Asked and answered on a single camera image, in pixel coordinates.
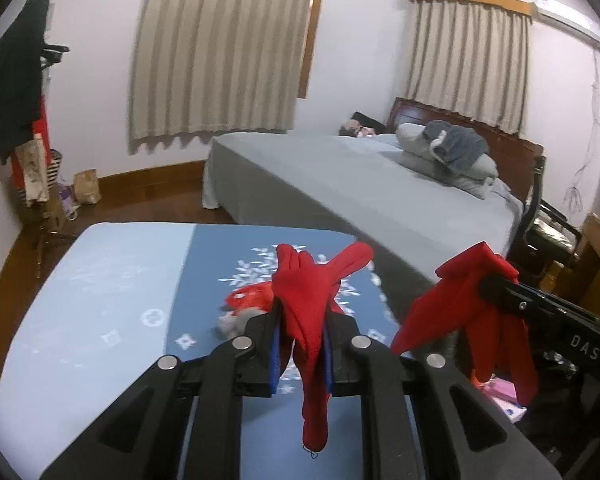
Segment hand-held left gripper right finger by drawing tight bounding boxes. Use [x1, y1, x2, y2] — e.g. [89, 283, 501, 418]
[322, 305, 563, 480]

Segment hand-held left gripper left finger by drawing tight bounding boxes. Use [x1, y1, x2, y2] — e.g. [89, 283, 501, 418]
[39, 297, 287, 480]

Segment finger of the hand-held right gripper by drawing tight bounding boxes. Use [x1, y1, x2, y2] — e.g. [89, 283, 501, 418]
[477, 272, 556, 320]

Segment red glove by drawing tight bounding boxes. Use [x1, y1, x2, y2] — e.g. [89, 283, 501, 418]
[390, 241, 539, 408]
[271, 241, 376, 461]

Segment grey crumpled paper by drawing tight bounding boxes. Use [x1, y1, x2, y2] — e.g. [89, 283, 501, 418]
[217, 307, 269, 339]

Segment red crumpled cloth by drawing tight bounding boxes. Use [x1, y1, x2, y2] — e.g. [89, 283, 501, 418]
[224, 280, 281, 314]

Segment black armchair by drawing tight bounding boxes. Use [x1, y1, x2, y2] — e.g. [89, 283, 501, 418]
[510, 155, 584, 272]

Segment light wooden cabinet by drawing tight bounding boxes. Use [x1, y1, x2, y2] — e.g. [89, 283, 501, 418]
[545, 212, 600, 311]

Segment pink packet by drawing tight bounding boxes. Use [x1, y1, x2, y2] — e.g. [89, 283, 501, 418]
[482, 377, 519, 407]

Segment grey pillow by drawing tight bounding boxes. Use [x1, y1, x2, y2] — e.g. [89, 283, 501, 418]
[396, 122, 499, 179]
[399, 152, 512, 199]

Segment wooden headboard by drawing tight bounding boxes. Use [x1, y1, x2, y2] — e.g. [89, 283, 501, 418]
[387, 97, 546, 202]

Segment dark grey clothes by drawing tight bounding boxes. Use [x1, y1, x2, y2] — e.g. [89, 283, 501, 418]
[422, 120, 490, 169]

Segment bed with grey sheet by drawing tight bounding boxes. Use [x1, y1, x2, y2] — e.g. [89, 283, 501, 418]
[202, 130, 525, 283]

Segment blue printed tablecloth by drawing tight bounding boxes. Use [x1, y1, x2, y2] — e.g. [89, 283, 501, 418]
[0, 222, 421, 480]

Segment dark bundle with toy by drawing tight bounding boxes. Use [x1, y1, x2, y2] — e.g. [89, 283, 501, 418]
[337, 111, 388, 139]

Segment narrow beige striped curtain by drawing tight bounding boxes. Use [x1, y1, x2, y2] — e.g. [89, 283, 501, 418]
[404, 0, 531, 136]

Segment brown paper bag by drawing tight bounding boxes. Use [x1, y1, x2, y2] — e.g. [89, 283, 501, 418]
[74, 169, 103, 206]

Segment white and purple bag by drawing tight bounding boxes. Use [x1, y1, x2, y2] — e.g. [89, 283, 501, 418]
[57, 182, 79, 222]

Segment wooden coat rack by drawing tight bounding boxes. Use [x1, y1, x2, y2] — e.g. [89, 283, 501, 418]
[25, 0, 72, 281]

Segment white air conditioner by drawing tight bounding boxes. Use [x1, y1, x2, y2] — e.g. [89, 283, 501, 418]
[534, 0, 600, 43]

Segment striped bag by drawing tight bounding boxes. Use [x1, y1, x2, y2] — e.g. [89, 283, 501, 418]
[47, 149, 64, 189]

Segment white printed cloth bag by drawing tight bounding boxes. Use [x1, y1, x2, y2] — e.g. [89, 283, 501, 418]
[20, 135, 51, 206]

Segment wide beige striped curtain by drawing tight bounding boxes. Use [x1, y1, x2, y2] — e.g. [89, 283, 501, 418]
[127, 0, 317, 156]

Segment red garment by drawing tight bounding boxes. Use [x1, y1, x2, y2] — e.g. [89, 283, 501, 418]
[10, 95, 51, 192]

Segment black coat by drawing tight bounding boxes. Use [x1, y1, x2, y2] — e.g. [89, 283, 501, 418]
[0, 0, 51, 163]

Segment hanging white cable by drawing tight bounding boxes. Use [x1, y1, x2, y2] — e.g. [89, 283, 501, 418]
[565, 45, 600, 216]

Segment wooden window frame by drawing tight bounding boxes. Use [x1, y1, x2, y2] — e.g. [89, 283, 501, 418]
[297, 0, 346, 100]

* DESCRIPTION OF THE TASK:
Without the pictures, retype all of the data above exactly.

* EXERCISE OUTPUT:
Asked and answered on a single camera image, in pixel coordinates.
Segment hand-held left gripper right finger by drawing tight bounding boxes. Use [x1, y1, x2, y2] — e.g. [89, 283, 501, 418]
[322, 305, 563, 480]

Segment hand-held left gripper left finger by drawing tight bounding boxes. Use [x1, y1, x2, y2] — e.g. [89, 283, 501, 418]
[39, 297, 287, 480]

Segment finger of the hand-held right gripper by drawing tight bounding boxes. Use [x1, y1, x2, y2] — e.g. [89, 283, 501, 418]
[477, 272, 556, 320]

Segment red glove by drawing tight bounding boxes. Use [x1, y1, x2, y2] — e.g. [89, 283, 501, 418]
[390, 241, 539, 408]
[271, 241, 376, 461]

Segment grey crumpled paper by drawing tight bounding boxes. Use [x1, y1, x2, y2] — e.g. [89, 283, 501, 418]
[217, 307, 269, 339]

Segment red crumpled cloth by drawing tight bounding boxes. Use [x1, y1, x2, y2] — e.g. [89, 283, 501, 418]
[224, 280, 281, 314]

Segment black armchair by drawing tight bounding boxes. Use [x1, y1, x2, y2] — e.g. [89, 283, 501, 418]
[510, 155, 584, 272]

Segment light wooden cabinet by drawing tight bounding boxes. Use [x1, y1, x2, y2] — e.g. [89, 283, 501, 418]
[545, 212, 600, 311]

Segment pink packet by drawing tight bounding boxes. Use [x1, y1, x2, y2] — e.g. [89, 283, 501, 418]
[482, 377, 519, 407]

Segment grey pillow by drawing tight bounding boxes. Use [x1, y1, x2, y2] — e.g. [89, 283, 501, 418]
[396, 122, 499, 179]
[399, 152, 512, 199]

Segment wooden headboard by drawing tight bounding boxes. Use [x1, y1, x2, y2] — e.g. [89, 283, 501, 418]
[387, 97, 546, 202]

Segment dark grey clothes by drawing tight bounding boxes. Use [x1, y1, x2, y2] — e.g. [89, 283, 501, 418]
[422, 120, 490, 169]

Segment bed with grey sheet by drawing tight bounding boxes. Use [x1, y1, x2, y2] — e.g. [89, 283, 501, 418]
[202, 130, 525, 283]

Segment blue printed tablecloth by drawing tight bounding boxes. Use [x1, y1, x2, y2] — e.g. [89, 283, 501, 418]
[0, 222, 421, 480]

Segment dark bundle with toy by drawing tight bounding boxes. Use [x1, y1, x2, y2] — e.g. [89, 283, 501, 418]
[337, 111, 388, 139]

Segment narrow beige striped curtain by drawing tight bounding boxes. Use [x1, y1, x2, y2] — e.g. [89, 283, 501, 418]
[404, 0, 531, 136]

Segment brown paper bag by drawing tight bounding boxes. Use [x1, y1, x2, y2] — e.g. [89, 283, 501, 418]
[74, 169, 103, 206]

Segment white and purple bag by drawing tight bounding boxes. Use [x1, y1, x2, y2] — e.g. [89, 283, 501, 418]
[57, 182, 79, 222]

Segment wooden coat rack by drawing tight bounding boxes. Use [x1, y1, x2, y2] — e.g. [89, 283, 501, 418]
[25, 0, 72, 281]

Segment white air conditioner by drawing tight bounding boxes. Use [x1, y1, x2, y2] — e.g. [89, 283, 501, 418]
[534, 0, 600, 43]

Segment striped bag by drawing tight bounding boxes. Use [x1, y1, x2, y2] — e.g. [89, 283, 501, 418]
[47, 149, 64, 189]

Segment white printed cloth bag by drawing tight bounding boxes. Use [x1, y1, x2, y2] — e.g. [89, 283, 501, 418]
[20, 135, 51, 206]

Segment wide beige striped curtain by drawing tight bounding boxes. Use [x1, y1, x2, y2] — e.g. [89, 283, 501, 418]
[127, 0, 317, 156]

Segment red garment by drawing tight bounding boxes. Use [x1, y1, x2, y2] — e.g. [89, 283, 501, 418]
[10, 95, 51, 192]

Segment black coat by drawing tight bounding boxes. Use [x1, y1, x2, y2] — e.g. [89, 283, 501, 418]
[0, 0, 51, 163]

Segment hanging white cable by drawing tight bounding boxes. Use [x1, y1, x2, y2] — e.g. [89, 283, 501, 418]
[565, 45, 600, 216]

Segment wooden window frame by drawing tight bounding boxes. Use [x1, y1, x2, y2] — e.g. [89, 283, 501, 418]
[297, 0, 346, 100]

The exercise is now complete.